Un monde cauchemardesque et à la limite de l’effondrement
En apparence, Leopod Rabus reste toujours proche de la grande peinture classique. Il voue d’ailleurs un culte à Goya, à Ingres et aux préraphaélites anglais. En ce sens donc – mais en ce sens seulement –, l’artiste revendique sa place dans « la peinture peinture ». Mais sous ce vernis surgissent des humanités déformées. Elles naviguent dans un univers fait de perspectives multiples, au milieu de décors hétéroclites hors de l’espace et du temps.
Les silhouettes sont souffreteuses, cadavériques et toujours mises en équilibres instables voire périlleux par la précision du trait, la puissance scénographique. Le spectateur pénètre un monde cauchemardesque et à la limite de l’effondrement.
Par la figuration, Rabus ouvre sur des visions intérieures. Les personnages — glanés dans des photographies familiales ou ailleurs — deviennent des moteurs à un travail de mémorisation mis au service d’un imaginaire hors de ses gonds.
Et pour parachever ses atrophies ludiques, le tout il n’hésite pas à mettre du kitch dans ses fonds pour une ironisation supplémentaire.
Plus l’image semble se rapprocher du réel, plus elle en devient « distante » par l’absurdité qu’elle génère.

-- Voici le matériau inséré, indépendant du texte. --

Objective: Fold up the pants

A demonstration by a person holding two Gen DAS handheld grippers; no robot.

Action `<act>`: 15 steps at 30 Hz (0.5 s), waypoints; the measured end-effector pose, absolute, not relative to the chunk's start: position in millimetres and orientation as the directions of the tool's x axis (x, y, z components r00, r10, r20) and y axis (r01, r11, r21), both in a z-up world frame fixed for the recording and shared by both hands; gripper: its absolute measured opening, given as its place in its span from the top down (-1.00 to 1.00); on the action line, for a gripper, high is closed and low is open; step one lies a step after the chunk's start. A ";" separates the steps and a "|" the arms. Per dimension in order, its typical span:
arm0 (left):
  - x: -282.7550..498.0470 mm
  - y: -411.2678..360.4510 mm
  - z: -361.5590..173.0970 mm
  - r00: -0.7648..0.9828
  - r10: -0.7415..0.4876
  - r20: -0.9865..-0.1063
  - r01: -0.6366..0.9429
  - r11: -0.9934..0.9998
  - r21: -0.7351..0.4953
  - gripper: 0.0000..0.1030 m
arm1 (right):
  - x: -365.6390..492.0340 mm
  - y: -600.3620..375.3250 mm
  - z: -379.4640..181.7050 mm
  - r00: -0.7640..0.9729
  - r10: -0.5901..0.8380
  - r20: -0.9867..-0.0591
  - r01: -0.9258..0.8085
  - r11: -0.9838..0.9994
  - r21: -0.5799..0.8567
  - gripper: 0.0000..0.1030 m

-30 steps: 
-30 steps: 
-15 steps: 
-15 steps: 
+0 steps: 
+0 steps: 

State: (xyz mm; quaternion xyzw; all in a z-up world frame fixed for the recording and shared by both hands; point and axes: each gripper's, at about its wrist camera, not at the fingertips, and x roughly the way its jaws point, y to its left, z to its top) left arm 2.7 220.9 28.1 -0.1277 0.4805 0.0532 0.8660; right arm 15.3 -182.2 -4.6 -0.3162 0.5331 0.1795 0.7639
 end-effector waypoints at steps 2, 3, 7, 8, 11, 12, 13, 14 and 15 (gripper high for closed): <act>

Surgit l’impression d’être réduit à la passivité et de n’être venu au jour que pour avoir été mûri ou brûlé dans l’obscurité dont ne sait quelle aventure de la chair mais dont l’artiste rappelle l’engrais ou le carburant.
jean-paul gavard-perret
Leopold Rabus, Rencontres, MahN, Neuchâtel, du 6 octobre 2019 au 8 mars 2020.